The speedster gasped, then coughed as she pulled him out. She had nearly gotten him out to his waist when his eyes snapped open—
"NO! NO! JINX!"
She almost dropped him. She dipped as he struggled against her, but she somehow managed to hold on until he was fully out, dropping him on solid ground.
But the speedster immediately sped to the edge of the pit, throwing his arms into the sand. "JINX, WHERE'S JINX?!"
Argent immediately flew above the sand pit and dove two large, shovel-like shapes deep into the sand, scooping it out and letting it pour onto the solid ground. She and Kid Flash immediately set to raking through it, her heart pounding loud enough in her chest she could swear he could hear it.

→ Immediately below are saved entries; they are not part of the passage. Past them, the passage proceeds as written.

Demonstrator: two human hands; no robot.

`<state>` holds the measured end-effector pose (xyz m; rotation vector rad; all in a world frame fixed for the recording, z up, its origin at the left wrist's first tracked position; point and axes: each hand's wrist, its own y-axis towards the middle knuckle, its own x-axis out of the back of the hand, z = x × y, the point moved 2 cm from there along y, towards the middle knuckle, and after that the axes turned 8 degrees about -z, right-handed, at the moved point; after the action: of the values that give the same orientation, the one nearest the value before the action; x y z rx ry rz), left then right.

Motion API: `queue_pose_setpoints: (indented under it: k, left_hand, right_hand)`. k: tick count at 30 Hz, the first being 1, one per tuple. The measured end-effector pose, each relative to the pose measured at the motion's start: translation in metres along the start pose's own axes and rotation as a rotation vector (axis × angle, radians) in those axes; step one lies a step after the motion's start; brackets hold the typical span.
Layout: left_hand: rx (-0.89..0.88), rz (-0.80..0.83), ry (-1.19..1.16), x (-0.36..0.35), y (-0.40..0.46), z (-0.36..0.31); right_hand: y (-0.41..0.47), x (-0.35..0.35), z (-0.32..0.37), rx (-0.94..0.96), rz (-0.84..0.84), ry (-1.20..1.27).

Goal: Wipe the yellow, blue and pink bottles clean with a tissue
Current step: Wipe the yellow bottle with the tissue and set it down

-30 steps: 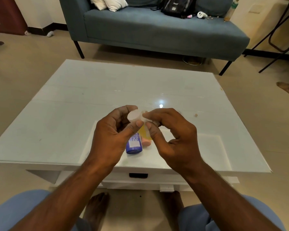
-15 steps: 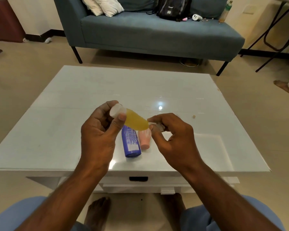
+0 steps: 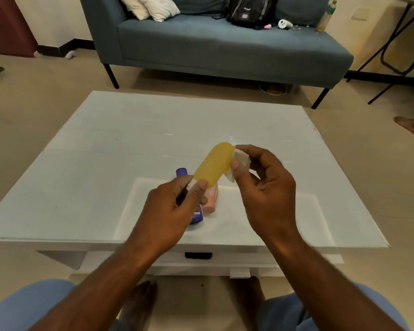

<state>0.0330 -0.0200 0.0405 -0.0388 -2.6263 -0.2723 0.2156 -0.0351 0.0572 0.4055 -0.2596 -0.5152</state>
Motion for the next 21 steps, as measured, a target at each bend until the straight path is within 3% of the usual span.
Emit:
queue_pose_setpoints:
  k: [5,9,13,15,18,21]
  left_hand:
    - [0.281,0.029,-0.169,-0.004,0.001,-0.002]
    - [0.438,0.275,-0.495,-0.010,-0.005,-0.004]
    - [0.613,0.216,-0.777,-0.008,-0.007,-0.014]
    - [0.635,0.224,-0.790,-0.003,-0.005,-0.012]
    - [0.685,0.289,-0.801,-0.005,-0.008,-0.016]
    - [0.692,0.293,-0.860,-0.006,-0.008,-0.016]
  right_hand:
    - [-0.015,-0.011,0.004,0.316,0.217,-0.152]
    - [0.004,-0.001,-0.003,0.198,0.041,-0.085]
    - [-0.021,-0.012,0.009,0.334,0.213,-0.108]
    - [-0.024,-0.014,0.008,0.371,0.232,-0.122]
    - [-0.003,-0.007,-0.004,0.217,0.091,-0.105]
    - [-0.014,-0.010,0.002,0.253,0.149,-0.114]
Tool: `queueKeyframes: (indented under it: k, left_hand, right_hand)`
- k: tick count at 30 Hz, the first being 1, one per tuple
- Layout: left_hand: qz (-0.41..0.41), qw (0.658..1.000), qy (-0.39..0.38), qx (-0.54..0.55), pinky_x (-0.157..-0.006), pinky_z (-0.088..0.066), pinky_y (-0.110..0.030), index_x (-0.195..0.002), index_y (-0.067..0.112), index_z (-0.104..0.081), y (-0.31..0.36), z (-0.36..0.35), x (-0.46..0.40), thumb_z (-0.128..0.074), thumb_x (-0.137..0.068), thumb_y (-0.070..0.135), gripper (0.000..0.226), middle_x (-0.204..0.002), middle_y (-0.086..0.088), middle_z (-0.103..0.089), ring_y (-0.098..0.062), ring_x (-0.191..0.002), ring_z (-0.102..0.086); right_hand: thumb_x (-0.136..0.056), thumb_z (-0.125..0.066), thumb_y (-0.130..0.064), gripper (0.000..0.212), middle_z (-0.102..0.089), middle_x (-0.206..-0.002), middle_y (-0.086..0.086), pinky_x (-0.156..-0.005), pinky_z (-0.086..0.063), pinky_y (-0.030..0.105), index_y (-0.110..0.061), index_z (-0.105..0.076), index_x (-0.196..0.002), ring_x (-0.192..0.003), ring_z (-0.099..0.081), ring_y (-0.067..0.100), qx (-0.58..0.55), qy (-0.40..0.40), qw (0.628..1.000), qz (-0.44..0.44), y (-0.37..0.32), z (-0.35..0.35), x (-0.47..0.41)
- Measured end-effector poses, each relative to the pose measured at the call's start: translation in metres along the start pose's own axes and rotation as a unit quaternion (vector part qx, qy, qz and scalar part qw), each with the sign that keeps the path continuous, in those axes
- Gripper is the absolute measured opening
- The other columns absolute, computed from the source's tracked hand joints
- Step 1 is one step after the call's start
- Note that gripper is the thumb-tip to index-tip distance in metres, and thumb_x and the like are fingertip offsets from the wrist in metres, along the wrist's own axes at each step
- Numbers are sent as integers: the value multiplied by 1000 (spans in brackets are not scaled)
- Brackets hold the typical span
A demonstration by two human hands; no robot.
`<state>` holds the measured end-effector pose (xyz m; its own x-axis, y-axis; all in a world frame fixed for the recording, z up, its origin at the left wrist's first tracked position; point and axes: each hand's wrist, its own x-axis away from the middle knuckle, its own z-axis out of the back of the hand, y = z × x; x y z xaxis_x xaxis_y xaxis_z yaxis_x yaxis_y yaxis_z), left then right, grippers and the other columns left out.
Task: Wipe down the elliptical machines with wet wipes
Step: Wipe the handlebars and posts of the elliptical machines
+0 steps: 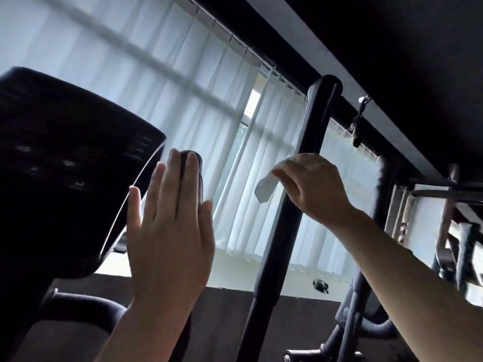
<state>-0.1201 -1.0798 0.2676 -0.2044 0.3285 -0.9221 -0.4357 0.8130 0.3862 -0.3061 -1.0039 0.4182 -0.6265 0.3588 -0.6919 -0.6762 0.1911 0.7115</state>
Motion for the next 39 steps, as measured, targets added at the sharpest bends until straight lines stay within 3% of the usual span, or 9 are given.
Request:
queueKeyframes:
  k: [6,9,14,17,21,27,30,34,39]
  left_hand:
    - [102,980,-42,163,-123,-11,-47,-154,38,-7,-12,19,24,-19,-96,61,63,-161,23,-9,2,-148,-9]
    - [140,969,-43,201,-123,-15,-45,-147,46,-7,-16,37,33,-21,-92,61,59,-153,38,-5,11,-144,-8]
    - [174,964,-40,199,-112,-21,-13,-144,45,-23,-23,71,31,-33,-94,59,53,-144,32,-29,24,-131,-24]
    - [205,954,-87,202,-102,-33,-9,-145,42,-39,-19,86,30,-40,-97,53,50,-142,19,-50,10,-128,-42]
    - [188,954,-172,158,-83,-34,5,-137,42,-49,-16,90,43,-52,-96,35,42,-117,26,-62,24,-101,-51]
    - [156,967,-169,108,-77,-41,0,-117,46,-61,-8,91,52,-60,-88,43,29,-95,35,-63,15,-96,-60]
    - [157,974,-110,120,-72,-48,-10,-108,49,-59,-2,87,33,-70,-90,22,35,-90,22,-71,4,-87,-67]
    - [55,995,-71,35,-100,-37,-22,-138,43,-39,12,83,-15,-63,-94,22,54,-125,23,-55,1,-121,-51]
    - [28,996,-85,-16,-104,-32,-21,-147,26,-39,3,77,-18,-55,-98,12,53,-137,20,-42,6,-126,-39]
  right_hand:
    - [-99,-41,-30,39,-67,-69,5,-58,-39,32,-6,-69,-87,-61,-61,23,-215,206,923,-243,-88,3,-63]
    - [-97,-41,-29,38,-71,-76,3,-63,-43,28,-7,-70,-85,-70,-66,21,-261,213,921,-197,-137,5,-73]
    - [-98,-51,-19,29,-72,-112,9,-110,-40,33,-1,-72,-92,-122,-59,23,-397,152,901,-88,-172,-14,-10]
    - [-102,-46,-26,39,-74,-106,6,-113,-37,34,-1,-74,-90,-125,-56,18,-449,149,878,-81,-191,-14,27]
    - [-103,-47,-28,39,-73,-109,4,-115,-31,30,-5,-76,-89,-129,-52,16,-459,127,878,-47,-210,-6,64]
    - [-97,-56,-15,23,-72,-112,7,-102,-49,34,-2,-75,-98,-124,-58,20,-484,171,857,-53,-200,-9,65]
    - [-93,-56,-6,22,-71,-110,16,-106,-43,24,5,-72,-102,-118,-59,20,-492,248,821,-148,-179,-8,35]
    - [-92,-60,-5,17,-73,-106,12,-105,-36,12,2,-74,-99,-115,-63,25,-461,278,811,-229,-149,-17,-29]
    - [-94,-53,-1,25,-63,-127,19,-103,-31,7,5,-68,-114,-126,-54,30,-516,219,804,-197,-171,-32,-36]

"I—I don't see her," she stuttered, but her words were but noise to the speedster as he kept shouting Jinx's name. The world around them seemed to shrink as the darkness pushed in, and Argent looked around nervously.
Suddenly, a gust of wind blew Kid Flash back, and with it, the sand was picked up, blowing away until nothing was left—not a grain of sand, nor the body of their teammate. Kid Flash yelled, trying to catch at the sand, but even the fastest boy alive couldn't hold onto wind. When it blew away, Kid Flash collapsed, tucking his knees to his chest.
Argent could only stand there as the hero she looked up to broke down and sobbed. His back shook, and cries tore through him like a wounded animal. She felt cold. Numb. She never saw Kid Flash like this before—never saw anyone like this before. Even what she'd seen in that broken Keystone copy couldn't compare to this.
Her brain raced for ways she could help, what she was supposed to do—but...right now, they weren't superheroes. There was no clever solution or a powerful finishing move that could fix this. Just…them.
Carefully, Argent knelt beside her friend. Her hand was trembling, but she placed it on his shoulder anyways. Kid Flash instantly crumbled into her, and she let him.
His head was turned down as he sobbed, and she was grateful he couldn't see the tears spilling down her own cheeks.